Sounds clipping / too loud

Lower master-volume on :root. The limiter prevents distortion but won't make peaks pleasant. If a specific preset is too loud, override its baked factor via volume: X !raw.

Worklet errors in console

The runtime falls back to the main thread automatically. Set realtime: false on offending layers to suppress the warning, or open an issue with your browser/version.

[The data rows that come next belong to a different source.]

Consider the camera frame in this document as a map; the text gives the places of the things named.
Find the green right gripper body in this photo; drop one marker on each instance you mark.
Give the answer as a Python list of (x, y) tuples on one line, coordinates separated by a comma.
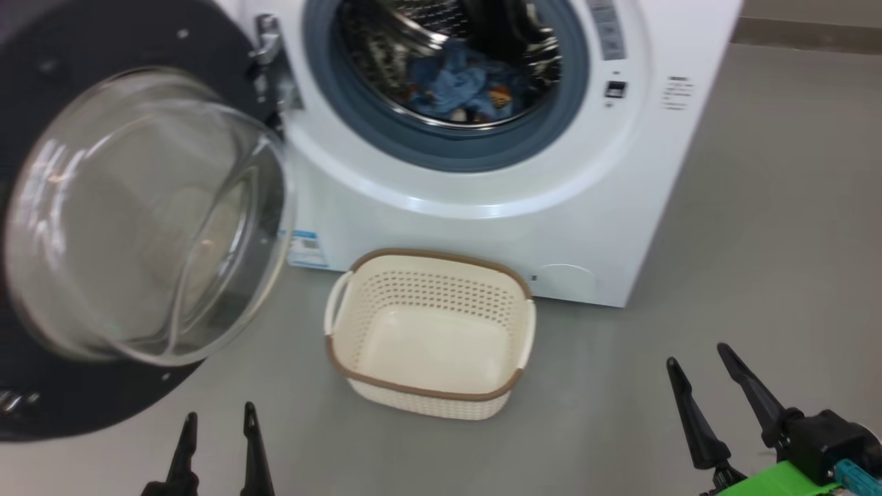
[(778, 482)]

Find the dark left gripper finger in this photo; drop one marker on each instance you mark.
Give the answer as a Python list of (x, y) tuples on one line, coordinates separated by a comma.
[(255, 461), (182, 468)]

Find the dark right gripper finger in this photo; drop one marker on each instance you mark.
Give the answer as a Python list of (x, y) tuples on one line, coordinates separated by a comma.
[(758, 396), (699, 427)]

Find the black glass washer door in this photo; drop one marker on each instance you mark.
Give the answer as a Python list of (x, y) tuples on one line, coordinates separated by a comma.
[(138, 220)]

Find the white front-load washing machine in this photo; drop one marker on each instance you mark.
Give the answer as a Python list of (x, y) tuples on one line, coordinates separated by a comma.
[(586, 207)]

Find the black door lock slot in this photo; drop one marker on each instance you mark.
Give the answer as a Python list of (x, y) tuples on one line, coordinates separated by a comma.
[(615, 89)]

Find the metal door hinge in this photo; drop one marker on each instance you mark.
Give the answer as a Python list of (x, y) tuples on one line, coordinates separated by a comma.
[(269, 48)]

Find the steel washing machine drum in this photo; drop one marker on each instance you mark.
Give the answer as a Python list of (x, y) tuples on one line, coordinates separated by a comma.
[(372, 41)]

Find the cream perforated laundry basket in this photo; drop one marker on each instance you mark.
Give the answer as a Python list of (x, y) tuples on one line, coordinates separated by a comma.
[(427, 406)]

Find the round white filter cover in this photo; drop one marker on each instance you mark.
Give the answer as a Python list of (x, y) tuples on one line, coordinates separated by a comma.
[(566, 282)]

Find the blue energy label sticker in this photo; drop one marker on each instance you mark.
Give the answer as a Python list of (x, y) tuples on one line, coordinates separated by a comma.
[(306, 249)]

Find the small printed text sticker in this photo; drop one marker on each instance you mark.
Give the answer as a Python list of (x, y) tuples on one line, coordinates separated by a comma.
[(678, 93)]

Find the grey instruction label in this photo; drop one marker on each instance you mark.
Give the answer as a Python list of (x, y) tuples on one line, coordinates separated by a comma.
[(606, 27)]

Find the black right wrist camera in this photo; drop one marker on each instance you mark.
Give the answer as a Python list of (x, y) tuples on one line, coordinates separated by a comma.
[(834, 441)]

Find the teal right camera connector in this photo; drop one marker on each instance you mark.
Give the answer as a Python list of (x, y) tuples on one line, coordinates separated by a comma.
[(858, 479)]

Stylesheet edits don't refresh

The runtime fetches once. In dev, opt-in to live-reload: window.ACS.watch("/my-style.acs", { interval: 1000 }).

FAQ

Does ACS depend on PostCSS?

No. ACS is a separate language with its own parser. .acs files are served as-is and parsed in the browser by the runtime. There's no build step, no preprocessor, no relationship to CSS tooling.

Can I use it with React / Vue / Svelte?

Yes — the runtime is framework-agnostic. npm install acs-audio, then import "acs-audio" once at the entry point. Selectors target DOM elements regardless of which framework rendered them.

Does it work with server-side rendering?

The runtime is browser-only — it imports cleanly under SSR (no top-level DOM access) but does its work after hydration. Add <link rel="audiostyle"> in your document head and the runtime takes over once the page is interactive.

Is there a way to disable all sounds at runtime?

Yes — window.ACS.setEnabled(false) mutes everything without unmounting. setEnabled(true) resumes. Or via stylesheet: :root { master-volume: 0; }.

Why "cascading style sheets" for audio?

Because the cascade is the right abstraction. UI sound design is a cross-cutting concern — buttons sound a certain way, primary buttons louder, primary buttons inside dialogs softer. CSS is exactly the language for "rules that compose through specificity and inheritance." Re-using its mental model (and its tooling — see the VSCode extension) lets authors transfer 95% of what they already know.

Can I mix .acs files from multiple sources?

Yes. The runtime loads defaults.acs first (built-in presets), then every <link rel="audiostyle"> in document order. Later wins on ties; specificity wins always. You can drop a theme pack and override just the bits you want in your own file.

How do I attribute the project?

MIT license, attribution welcome but not required. If you do credit, link to audiocss.dev or github.com/Grkmyldz148/acs.